Notification

×

Iklan

Koperasi Desa Jadi Motor Penggerak Ekonomi Pasaman

Senin, 28 Juli 2025 | 03:10 WIB Last Updated 2025-07-27T20:10:00Z

Koordinator TPP P3MD Kabupaten Pasaman, Muhammad Sjahbana Sjams 


Pasaman, Rakyatterkini.com – Sebanyak 62 unit Koperasi Desa (Kopdes) Merah Putih telah terbentuk di Kabupaten Pasaman, Sumatera Barat. Kehadiran koperasi ini diharapkan menjadi motor penggerak perekonomian di tingkat nagari, khususnya dalam memanfaatkan potensi lokal secara optimal.

Koordinator Tenaga Pendamping Profesional Program Pembangunan dan Pemberdayaan Masyarakat Desa (TPP P3MD) Kabupaten Pasaman, Muhammad Sjahbana Sjams, menilai bahwa Kopdes memiliki prospek besar bila dikelola secara tepat dan sesuai dengan kebutuhan masyarakat setempat.

“Pasaman menyimpan potensi besar, terutama di sektor pertanian dan perikanan. Kopdes Merah Putih bisa menjadi solusi nyata untuk memperkuat perekonomian nagari,” ujar Sjahbana, Sabtu (26/7).

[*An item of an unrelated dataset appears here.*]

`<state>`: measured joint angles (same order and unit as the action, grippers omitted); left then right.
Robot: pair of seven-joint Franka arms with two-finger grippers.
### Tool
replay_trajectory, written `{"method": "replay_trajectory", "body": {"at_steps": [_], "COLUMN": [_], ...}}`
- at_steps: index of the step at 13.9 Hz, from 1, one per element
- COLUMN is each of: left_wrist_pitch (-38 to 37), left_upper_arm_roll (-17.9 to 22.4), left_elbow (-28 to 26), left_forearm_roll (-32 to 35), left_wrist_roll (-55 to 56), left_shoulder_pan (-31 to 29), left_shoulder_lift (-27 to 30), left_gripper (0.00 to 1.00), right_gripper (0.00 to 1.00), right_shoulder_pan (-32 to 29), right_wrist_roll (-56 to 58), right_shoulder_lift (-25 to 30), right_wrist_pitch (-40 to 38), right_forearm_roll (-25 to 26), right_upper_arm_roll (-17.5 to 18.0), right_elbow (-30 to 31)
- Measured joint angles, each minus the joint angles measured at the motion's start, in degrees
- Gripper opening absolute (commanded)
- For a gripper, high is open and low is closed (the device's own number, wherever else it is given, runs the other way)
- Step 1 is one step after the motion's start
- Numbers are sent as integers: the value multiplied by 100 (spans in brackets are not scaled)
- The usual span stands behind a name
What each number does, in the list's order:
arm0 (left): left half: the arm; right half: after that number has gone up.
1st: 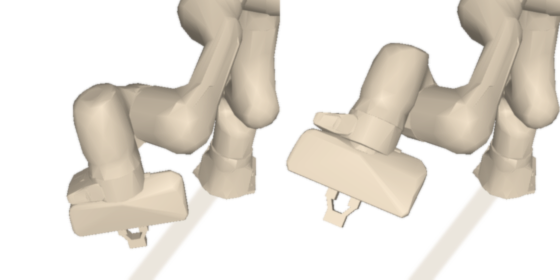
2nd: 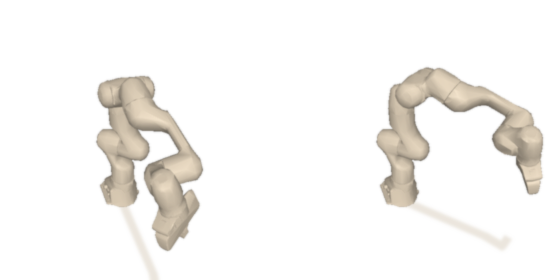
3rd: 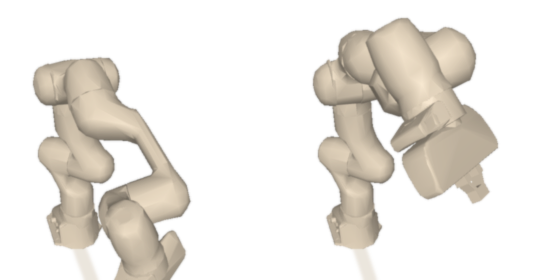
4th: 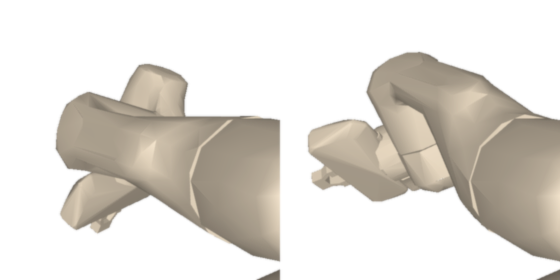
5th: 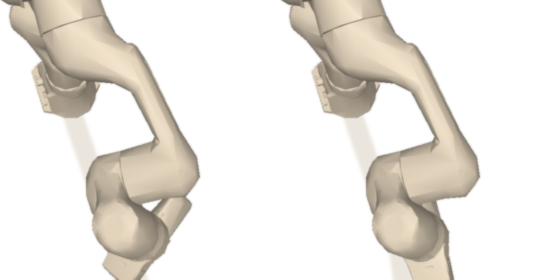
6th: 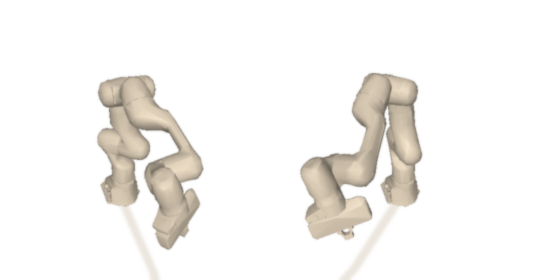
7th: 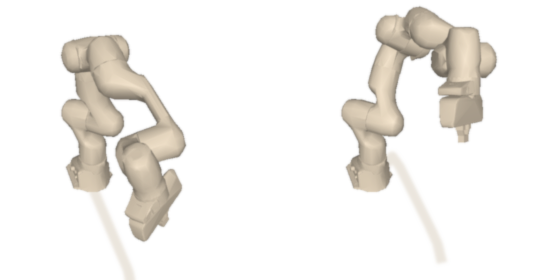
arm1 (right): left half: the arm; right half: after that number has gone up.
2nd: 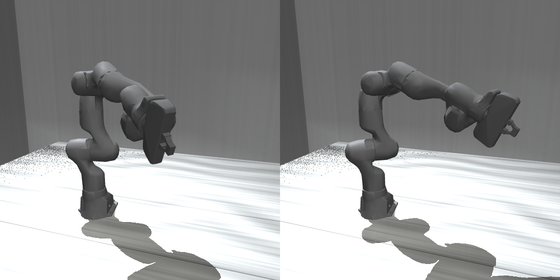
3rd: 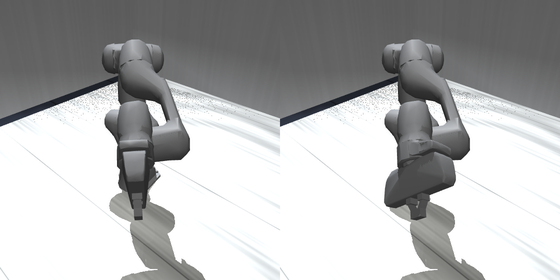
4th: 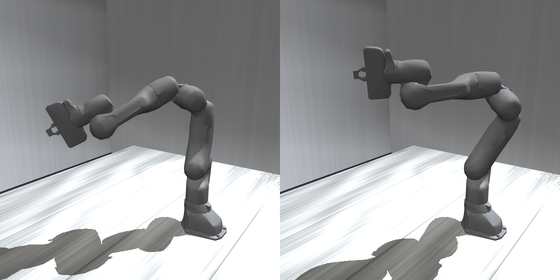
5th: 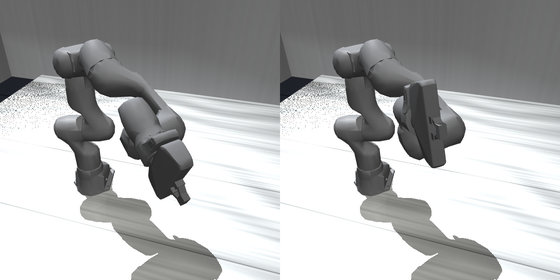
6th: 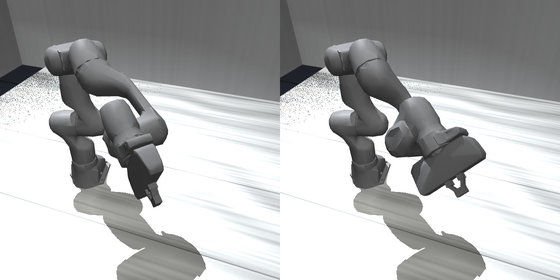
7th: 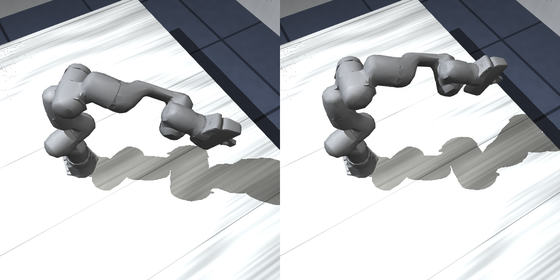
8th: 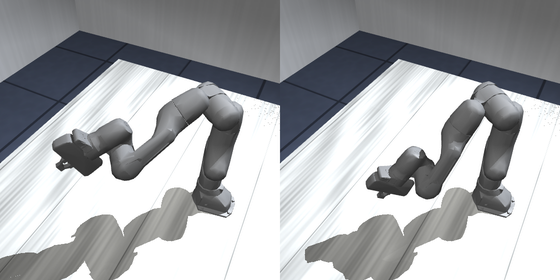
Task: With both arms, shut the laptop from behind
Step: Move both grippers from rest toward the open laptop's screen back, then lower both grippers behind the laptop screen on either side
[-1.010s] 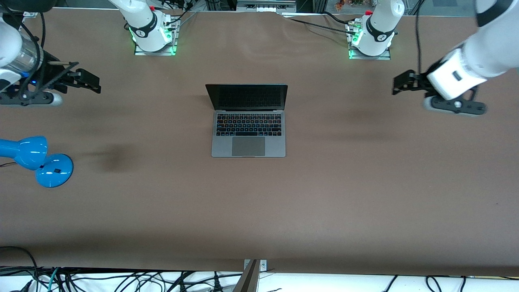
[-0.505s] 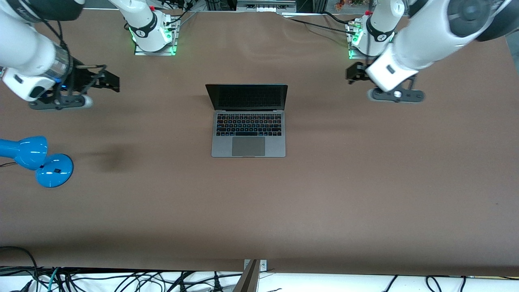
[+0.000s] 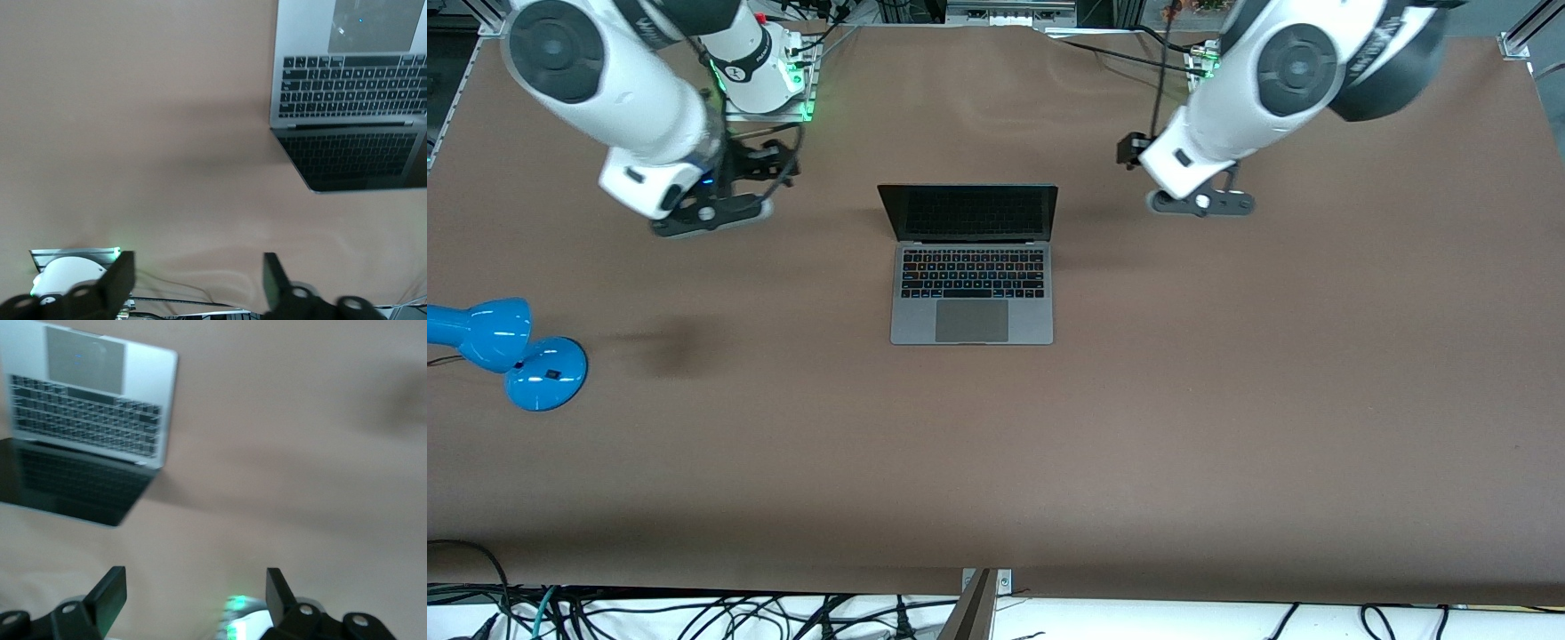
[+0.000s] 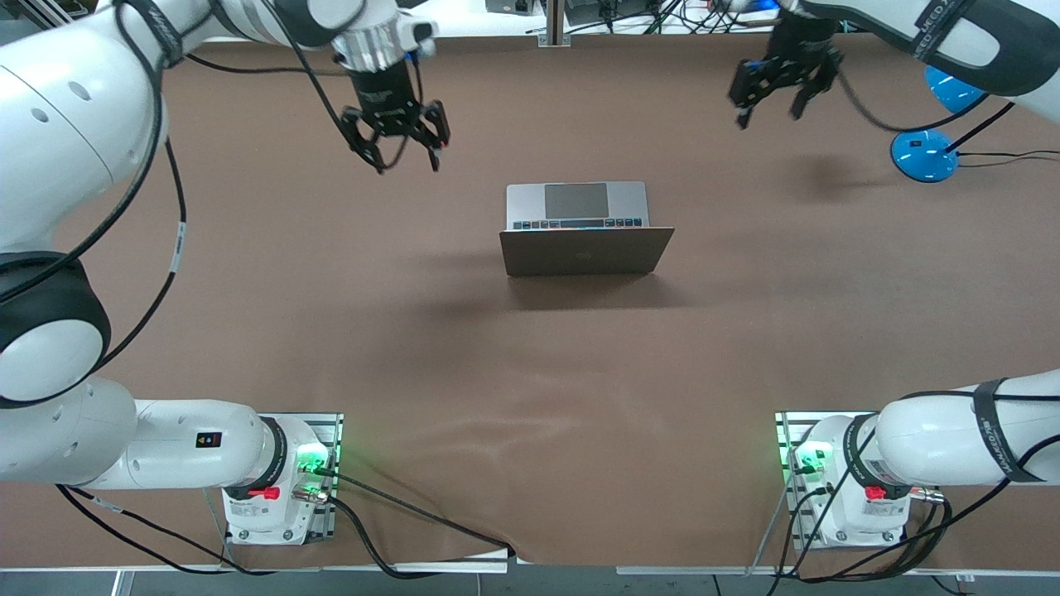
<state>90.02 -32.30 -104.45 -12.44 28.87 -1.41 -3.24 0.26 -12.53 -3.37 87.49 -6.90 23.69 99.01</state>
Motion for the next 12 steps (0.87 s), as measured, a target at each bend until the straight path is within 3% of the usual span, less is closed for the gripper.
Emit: {"method": "replay_trajectory", "body": {"at_steps": [1,7,12], "left_wrist_pitch": [109,223,542], "left_upper_arm_roll": [-142,-568,-677], "left_elbow": [-89,-254,-291], "left_forearm_roll": [-14,-569,-1019], "left_wrist_roll": [45,658,1488], "left_shoulder_pan": [3,13,49], "left_shoulder_lift": [-3,-26,-307], "left_gripper": [0,0,0], "right_gripper": [64,13,4], "right_shoulder_pan": [2,-4,4], "right_wrist_roll": [-165,-373,-962], "right_shoulder_lift": [-10,-175,-429], "right_wrist_pitch": [0,-12,-12], "right_forearm_roll": [-277,-1439,-1730], "right_upper_arm_roll": [63,175,664], "right_elbow": [91,825,971]}}
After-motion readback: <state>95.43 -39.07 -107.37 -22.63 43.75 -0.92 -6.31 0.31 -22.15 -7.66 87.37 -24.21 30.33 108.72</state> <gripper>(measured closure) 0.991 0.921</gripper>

Ia menambahkan, kemitraan antara Kopdes dengan Badan Usaha Milik Nagari (BUMNag) diyakini mampu memberikan nilai tambah bagi produk-produk unggulan desa, seperti kakao, kopi, beras, hingga hasil budidaya perikanan air tawar.

“Koperasi bisa menjadi jembatan penting bagi pelaku usaha kecil, mulai dari permodalan hingga distribusi produk,” katanya lagi.

Program Kopdes Merah Putih merupakan salah satu program prioritas nasional yang digagas oleh Presiden Prabowo Subianto. Tujuannya adalah membangun kemandirian ekonomi desa, memperkuat ketahanan pangan, dan mempersempit kesenjangan sosial di pedesaan.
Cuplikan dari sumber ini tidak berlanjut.